Your instructions:
From the entries that follow, work out how many lines contain "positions". Write the number only.

(Items from a dataset)
════════

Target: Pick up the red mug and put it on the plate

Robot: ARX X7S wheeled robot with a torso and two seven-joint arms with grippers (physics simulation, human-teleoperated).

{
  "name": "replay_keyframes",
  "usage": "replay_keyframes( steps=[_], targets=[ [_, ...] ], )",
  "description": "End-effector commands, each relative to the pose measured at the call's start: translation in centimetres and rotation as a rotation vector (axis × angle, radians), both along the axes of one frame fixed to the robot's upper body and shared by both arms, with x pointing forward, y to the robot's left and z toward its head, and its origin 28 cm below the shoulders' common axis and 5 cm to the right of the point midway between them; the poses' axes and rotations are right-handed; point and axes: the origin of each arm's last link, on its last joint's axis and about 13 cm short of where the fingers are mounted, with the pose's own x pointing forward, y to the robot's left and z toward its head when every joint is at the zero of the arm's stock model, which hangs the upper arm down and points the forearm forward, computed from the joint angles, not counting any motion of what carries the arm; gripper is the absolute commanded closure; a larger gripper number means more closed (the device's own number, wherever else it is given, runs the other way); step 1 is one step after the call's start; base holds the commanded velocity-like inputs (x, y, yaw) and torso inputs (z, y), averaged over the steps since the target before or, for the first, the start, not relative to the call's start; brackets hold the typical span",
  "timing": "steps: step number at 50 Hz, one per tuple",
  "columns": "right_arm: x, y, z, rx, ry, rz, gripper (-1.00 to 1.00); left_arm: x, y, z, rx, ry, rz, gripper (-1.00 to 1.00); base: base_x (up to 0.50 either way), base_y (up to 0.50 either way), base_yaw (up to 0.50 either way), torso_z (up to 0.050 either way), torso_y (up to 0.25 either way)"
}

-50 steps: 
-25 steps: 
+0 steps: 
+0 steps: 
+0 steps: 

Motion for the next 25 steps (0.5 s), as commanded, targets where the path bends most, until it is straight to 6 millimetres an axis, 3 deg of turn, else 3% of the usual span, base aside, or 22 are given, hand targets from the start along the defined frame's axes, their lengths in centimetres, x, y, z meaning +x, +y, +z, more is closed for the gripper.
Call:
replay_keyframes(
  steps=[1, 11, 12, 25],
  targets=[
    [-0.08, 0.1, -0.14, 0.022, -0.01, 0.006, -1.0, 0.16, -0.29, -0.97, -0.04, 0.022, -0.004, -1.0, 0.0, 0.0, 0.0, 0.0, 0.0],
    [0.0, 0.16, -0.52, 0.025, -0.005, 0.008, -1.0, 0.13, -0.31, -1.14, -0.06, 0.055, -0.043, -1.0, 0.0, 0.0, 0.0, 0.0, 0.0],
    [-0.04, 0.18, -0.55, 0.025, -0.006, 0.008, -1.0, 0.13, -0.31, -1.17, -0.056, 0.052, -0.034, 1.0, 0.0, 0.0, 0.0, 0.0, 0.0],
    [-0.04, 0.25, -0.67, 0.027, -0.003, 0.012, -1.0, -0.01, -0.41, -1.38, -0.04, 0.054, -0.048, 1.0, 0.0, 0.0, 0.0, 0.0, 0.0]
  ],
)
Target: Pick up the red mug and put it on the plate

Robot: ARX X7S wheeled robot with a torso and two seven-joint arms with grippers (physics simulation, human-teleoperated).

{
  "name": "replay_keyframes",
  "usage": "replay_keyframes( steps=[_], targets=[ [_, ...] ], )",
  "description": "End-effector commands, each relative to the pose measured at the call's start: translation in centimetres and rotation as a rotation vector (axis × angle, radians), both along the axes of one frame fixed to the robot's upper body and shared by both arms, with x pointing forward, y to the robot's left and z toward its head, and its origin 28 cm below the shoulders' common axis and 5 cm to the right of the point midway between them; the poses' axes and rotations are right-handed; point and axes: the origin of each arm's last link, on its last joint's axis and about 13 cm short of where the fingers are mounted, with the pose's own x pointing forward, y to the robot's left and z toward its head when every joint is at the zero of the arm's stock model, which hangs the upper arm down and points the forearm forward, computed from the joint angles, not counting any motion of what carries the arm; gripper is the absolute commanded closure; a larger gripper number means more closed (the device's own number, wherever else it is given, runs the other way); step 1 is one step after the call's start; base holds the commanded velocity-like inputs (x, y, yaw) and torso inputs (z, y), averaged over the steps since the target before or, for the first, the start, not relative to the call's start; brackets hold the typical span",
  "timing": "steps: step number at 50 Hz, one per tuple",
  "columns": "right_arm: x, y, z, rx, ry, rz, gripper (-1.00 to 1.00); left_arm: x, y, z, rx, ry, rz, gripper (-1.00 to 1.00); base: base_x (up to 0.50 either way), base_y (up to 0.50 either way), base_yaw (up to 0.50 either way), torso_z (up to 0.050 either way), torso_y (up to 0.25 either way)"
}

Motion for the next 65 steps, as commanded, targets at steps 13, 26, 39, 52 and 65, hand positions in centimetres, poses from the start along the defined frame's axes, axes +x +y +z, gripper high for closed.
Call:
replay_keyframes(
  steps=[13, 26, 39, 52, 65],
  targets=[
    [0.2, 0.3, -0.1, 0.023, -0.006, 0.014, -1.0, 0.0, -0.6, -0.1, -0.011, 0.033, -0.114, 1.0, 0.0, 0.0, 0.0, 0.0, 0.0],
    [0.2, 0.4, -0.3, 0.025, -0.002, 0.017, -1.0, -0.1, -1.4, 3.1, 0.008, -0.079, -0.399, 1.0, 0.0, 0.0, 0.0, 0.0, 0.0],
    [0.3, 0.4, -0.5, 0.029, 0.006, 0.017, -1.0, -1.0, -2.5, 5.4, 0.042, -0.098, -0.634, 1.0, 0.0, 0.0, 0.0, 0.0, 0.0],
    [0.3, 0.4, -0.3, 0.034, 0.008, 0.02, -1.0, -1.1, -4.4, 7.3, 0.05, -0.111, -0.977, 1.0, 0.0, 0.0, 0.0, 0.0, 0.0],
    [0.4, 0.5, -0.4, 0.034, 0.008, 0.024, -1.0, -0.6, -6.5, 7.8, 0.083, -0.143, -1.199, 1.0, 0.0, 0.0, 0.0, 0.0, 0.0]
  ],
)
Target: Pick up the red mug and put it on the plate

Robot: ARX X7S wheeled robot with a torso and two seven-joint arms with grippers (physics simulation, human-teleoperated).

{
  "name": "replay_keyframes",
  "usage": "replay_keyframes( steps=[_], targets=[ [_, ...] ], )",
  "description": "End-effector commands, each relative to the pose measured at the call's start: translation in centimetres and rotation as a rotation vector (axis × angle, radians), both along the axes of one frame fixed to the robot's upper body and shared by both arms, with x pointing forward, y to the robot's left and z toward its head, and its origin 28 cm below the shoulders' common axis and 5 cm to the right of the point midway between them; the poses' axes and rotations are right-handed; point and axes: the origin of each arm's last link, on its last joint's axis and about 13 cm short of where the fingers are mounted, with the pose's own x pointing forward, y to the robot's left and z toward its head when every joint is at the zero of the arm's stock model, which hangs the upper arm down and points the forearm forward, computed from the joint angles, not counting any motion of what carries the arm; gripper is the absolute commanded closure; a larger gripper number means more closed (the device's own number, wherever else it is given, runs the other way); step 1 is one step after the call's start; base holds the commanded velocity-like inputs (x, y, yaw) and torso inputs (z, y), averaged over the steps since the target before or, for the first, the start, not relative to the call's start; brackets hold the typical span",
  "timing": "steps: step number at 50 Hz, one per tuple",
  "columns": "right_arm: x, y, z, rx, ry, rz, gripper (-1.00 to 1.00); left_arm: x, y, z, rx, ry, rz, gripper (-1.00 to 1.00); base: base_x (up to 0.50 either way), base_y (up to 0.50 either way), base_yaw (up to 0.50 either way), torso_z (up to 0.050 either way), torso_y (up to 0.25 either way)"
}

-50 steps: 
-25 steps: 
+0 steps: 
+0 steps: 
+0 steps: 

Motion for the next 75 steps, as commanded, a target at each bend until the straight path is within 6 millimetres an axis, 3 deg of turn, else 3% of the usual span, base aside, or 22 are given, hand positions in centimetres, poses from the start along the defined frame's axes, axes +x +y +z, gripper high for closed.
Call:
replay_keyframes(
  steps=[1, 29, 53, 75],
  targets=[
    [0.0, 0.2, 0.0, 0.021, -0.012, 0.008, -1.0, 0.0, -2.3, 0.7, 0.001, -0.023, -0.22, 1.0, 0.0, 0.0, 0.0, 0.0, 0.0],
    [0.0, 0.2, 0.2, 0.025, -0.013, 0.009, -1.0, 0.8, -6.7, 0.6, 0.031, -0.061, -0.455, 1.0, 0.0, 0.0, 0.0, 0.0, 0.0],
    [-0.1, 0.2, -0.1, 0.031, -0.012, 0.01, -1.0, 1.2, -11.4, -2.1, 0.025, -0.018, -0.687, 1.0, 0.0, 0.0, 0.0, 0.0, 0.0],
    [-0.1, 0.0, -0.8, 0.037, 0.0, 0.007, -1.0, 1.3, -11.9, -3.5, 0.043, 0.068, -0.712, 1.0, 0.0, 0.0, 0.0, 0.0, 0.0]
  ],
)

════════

Output:
2